_What is being asked_. Every picture is to be removed, and all the data is to be copied exactly.
══ Input material
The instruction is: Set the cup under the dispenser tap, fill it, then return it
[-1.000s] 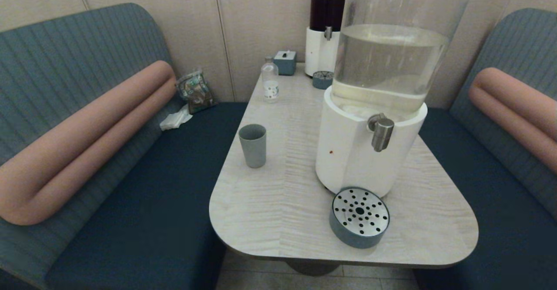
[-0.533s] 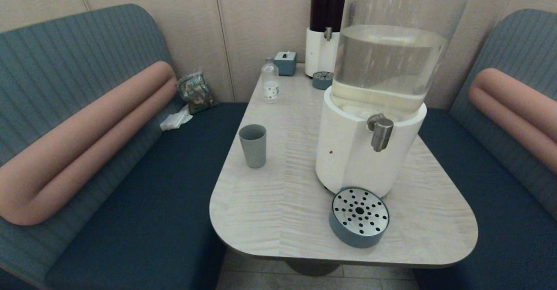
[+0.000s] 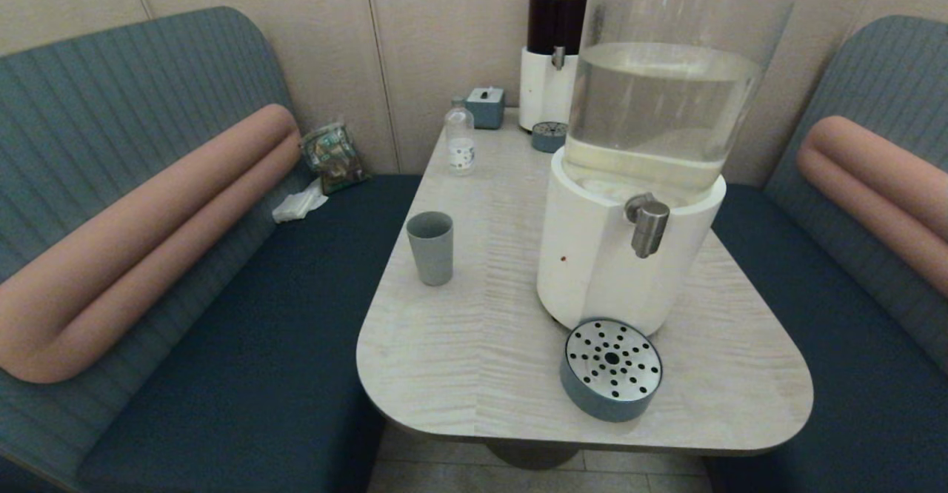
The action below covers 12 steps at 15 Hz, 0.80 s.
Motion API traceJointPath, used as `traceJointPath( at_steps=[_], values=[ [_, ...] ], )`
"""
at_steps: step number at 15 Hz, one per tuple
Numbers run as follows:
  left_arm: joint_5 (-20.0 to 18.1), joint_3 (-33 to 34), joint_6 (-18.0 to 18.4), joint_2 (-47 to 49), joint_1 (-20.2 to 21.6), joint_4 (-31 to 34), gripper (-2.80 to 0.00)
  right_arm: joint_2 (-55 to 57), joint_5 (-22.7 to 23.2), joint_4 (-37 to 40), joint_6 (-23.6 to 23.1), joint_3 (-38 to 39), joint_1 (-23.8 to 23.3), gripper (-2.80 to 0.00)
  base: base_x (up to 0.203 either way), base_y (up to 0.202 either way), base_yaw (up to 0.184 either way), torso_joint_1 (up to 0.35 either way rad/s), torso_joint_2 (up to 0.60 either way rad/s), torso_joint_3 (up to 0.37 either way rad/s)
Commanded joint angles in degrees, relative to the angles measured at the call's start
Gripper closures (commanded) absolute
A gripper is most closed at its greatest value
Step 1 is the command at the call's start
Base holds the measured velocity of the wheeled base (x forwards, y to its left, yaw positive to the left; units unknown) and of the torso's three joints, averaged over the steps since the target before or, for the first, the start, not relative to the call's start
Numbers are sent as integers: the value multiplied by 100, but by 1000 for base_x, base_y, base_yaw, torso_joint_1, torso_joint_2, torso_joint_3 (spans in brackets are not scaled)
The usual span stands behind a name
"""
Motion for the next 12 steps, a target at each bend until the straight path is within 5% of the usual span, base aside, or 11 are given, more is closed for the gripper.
traceJointPath(
  at_steps=[1,12],
  values=[
    [-44,-40,30,0,5,108,0,-9,3,5,-3,-5,1,0,0,0,0,0,0,0],
    [-15,42,-19,0,5,-161,0,-9,-150,-12,247,3,1,0,0,0,0,0,0,0]
  ],
)
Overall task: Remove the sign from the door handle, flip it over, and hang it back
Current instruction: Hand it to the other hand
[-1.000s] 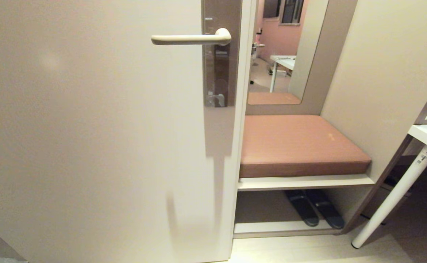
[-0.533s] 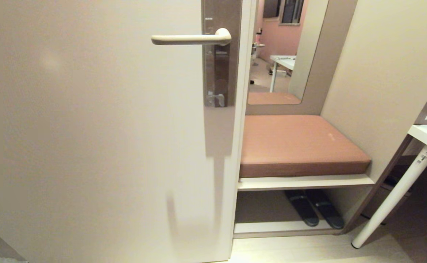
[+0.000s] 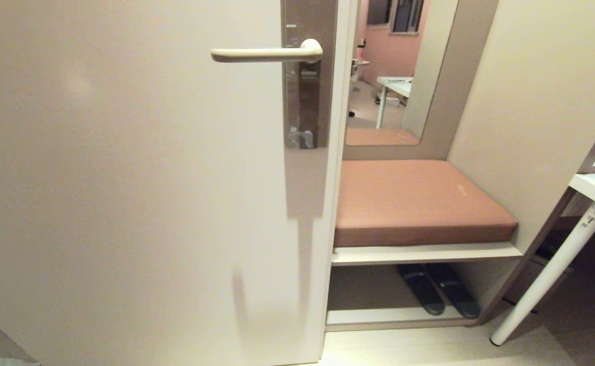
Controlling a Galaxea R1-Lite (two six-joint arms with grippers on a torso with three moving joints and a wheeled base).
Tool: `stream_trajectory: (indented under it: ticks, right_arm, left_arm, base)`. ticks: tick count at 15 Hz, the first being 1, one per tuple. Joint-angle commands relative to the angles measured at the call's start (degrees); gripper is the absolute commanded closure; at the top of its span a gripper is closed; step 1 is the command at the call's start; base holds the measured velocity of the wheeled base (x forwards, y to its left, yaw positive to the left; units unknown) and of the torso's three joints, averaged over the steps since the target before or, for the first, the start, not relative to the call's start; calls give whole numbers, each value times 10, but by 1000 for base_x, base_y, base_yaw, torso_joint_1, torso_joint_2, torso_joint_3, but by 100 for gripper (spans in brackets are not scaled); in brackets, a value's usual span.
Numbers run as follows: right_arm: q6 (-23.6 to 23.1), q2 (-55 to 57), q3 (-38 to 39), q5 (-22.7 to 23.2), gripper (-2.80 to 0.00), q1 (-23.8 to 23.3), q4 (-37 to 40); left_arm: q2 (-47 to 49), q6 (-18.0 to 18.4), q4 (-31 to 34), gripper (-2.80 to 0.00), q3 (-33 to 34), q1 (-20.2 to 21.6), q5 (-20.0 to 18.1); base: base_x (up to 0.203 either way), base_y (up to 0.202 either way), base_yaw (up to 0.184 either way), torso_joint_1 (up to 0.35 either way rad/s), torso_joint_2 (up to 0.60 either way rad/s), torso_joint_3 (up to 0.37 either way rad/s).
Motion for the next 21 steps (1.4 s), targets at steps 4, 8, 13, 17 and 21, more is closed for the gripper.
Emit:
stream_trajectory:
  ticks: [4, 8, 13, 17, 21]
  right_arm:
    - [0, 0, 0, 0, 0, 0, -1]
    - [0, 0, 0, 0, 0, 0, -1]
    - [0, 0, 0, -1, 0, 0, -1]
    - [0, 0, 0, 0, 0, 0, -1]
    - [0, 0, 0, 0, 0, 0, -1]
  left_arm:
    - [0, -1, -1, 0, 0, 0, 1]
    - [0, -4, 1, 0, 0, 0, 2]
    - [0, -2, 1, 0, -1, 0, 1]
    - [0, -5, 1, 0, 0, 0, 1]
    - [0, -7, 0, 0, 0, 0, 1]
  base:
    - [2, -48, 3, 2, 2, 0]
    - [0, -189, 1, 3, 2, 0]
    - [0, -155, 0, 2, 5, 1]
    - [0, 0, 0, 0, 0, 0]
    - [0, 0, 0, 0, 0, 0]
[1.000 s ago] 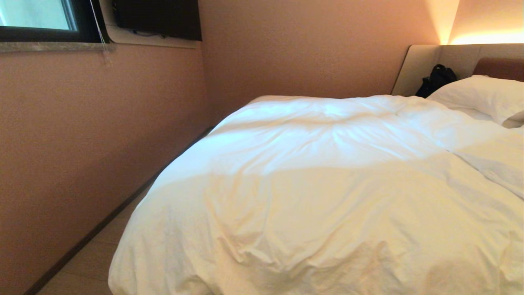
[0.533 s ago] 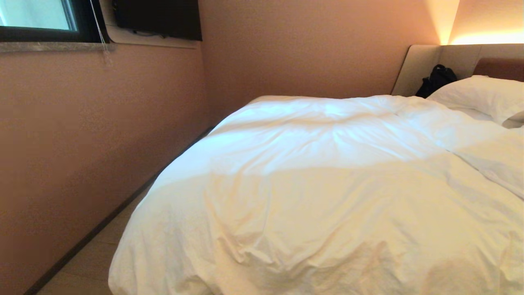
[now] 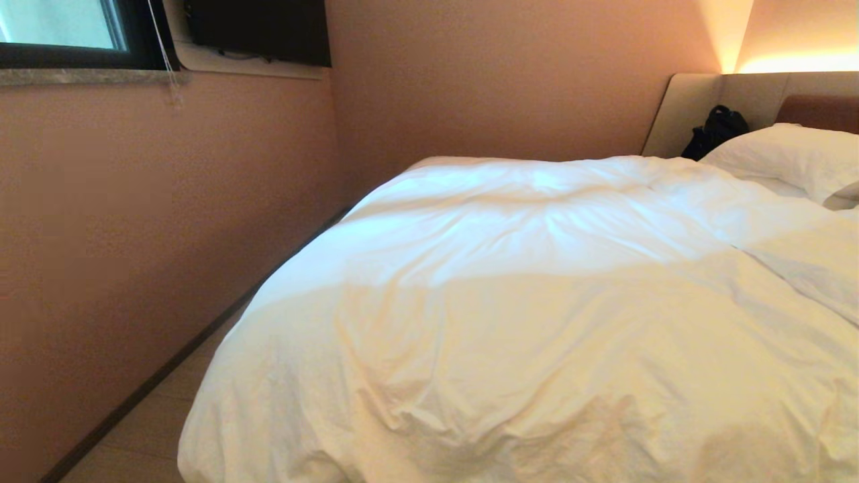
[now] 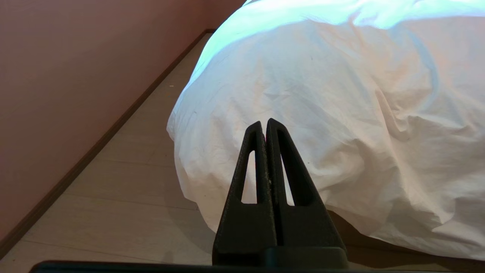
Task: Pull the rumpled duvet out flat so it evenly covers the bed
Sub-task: Flatten the corners of the folded blanket
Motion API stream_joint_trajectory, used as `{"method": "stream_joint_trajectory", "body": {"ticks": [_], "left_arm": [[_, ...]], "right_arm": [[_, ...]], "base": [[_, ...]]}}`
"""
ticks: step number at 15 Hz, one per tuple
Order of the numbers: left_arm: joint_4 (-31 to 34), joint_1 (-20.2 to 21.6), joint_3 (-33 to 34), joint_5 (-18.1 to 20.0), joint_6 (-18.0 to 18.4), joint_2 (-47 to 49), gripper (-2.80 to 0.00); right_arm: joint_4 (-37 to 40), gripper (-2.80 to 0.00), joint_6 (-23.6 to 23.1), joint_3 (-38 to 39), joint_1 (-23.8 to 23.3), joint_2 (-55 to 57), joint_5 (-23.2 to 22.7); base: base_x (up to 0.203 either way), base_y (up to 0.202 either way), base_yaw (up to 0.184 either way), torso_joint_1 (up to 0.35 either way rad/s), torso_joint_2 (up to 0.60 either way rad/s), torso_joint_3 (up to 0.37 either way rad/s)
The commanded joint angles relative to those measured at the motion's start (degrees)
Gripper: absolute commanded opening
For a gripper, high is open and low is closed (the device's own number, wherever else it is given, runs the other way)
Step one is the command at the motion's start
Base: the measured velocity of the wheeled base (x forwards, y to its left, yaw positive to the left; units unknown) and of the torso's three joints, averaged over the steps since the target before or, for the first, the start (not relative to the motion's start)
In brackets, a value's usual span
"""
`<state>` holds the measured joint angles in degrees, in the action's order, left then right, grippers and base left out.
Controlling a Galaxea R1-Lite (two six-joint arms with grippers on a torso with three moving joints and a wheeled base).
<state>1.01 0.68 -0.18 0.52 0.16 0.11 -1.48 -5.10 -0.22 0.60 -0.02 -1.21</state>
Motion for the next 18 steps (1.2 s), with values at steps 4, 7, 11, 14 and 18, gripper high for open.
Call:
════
_Response_.
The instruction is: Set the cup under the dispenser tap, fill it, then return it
[-1.000s] 
[-0.533s] 
[+0.000s] 
The action below covers 12 steps at 15 Hz, 0.80 s.
Motion API traceJointPath, used as `traceJointPath( at_steps=[_], values=[ [_, ...] ], )`
"""
at_steps: step number at 15 Hz, one per tuple
Numbers run as follows:
  left_arm: joint_5 (-20.0 to 18.1), joint_3 (-33 to 34), joint_6 (-18.0 to 18.4), joint_2 (-47 to 49), joint_1 (-20.2 to 21.6), joint_4 (-31 to 34), gripper (-2.80 to 0.00)
  right_arm: joint_2 (-55 to 57), joint_5 (-22.7 to 23.2), joint_4 (-37 to 40), joint_6 (-23.6 to 23.1), joint_3 (-38 to 39), joint_1 (-23.8 to 23.3), gripper (-2.80 to 0.00)
  base: base_x (up to 0.203 either way), base_y (up to 0.202 either way), base_yaw (up to 0.184 either way), torso_joint_1 (up to 0.35 either way rad/s), torso_joint_2 (up to 0.60 either way rad/s), torso_joint_3 (up to 0.37 either way rad/s)
Commanded joint angles in degrees, relative to the angles measured at the call's start
Gripper closures (commanded) absolute
A gripper is most closed at its greatest value
Step 1 is the command at the call's start
Base holds the measured velocity of the wheeled base (x forwards, y to its left, yaw positive to the left; units unknown) and of the torso's three joints, averaged over the steps since the target before or, for the first, the start, not relative to the call's start
Numbers are sent as integers: the value multiplied by 100, but by 1000 for base_x, base_y, base_yaw, torso_joint_1, torso_joint_2, torso_joint_3 (spans in brackets are not scaled)
The usual span stands behind a name
"""
Motion for the next 12 steps, a target at each bend until the straight path is within 5% of the usual span, base aside, or 11 are given, more is closed for the gripper.
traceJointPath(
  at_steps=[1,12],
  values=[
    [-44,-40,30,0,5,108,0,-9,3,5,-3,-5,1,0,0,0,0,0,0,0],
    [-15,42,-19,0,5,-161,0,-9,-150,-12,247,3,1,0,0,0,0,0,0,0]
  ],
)
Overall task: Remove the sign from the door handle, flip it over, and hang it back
Current instruction: Hand it to the other hand
[-1.000s] 
[-0.533s] 
[+0.000s] 
Controlling a Galaxea R1-Lite (two six-joint arms with grippers on a torso with three moving joints and a wheeled base).
Tool: `stream_trajectory: (indented under it: ticks, right_arm, left_arm, base)`. ticks: tick count at 15 Hz, the first being 1, one per tuple. Joint-angle commands relative to the angles measured at the call's start (degrees); gripper is the absolute commanded closure; at the top of its span a gripper is closed; step 1 is the command at the call's start; base holds the measured velocity of the wheeled base (x forwards, y to its left, yaw positive to the left; units unknown) and of the torso's three joints, averaged over the steps since the target before or, for the first, the start, not relative to the call's start; calls give whole numbers, each value times 10, but by 1000 for base_x, base_y, base_yaw, torso_joint_1, torso_joint_2, torso_joint_3, but by 100 for gripper (spans in brackets are not scaled); in brackets, a value's usual span.
Numbers run as follows: right_arm: q6 (-23.6 to 23.1), q2 (-55 to 57), q3 (-38 to 39), q5 (-22.7 to 23.2), gripper (-2.80 to 0.00), q1 (-23.8 to 23.3), q4 (-37 to 40); left_arm: q2 (-47 to 49), q6 (-18.0 to 18.4), q4 (-31 to 34), gripper (-2.80 to 0.00), q3 (-33 to 34), q1 (-20.2 to 21.6), q5 (-20.0 to 18.1); base: base_x (up to 0.203 either way), base_y (up to 0.202 either way), base_yaw (up to 0.184 either way), torso_joint_1 (up to 0.35 either way rad/s), torso_joint_2 (up to 0.60 either way rad/s), torso_joint_3 (up to 0.37 either way rad/s).
Motion for the next 21 steps (1.4 s), targets at steps 4, 8, 13, 17 and 21, more is closed for the gripper.
Emit:
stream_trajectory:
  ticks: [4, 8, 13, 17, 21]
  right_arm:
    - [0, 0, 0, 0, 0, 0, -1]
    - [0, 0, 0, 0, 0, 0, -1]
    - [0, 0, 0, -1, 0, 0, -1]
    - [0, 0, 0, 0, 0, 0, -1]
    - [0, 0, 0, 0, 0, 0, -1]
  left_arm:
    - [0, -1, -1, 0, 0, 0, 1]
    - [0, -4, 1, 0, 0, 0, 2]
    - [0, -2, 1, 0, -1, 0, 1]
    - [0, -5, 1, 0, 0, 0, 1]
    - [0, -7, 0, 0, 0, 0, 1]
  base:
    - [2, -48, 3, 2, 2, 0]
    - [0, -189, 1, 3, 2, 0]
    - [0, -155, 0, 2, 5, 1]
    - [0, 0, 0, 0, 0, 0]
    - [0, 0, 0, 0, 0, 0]
[1.000 s ago] 
[0.533 s ago] 
[now] 
[now] 
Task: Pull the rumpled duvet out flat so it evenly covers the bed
Sub-task: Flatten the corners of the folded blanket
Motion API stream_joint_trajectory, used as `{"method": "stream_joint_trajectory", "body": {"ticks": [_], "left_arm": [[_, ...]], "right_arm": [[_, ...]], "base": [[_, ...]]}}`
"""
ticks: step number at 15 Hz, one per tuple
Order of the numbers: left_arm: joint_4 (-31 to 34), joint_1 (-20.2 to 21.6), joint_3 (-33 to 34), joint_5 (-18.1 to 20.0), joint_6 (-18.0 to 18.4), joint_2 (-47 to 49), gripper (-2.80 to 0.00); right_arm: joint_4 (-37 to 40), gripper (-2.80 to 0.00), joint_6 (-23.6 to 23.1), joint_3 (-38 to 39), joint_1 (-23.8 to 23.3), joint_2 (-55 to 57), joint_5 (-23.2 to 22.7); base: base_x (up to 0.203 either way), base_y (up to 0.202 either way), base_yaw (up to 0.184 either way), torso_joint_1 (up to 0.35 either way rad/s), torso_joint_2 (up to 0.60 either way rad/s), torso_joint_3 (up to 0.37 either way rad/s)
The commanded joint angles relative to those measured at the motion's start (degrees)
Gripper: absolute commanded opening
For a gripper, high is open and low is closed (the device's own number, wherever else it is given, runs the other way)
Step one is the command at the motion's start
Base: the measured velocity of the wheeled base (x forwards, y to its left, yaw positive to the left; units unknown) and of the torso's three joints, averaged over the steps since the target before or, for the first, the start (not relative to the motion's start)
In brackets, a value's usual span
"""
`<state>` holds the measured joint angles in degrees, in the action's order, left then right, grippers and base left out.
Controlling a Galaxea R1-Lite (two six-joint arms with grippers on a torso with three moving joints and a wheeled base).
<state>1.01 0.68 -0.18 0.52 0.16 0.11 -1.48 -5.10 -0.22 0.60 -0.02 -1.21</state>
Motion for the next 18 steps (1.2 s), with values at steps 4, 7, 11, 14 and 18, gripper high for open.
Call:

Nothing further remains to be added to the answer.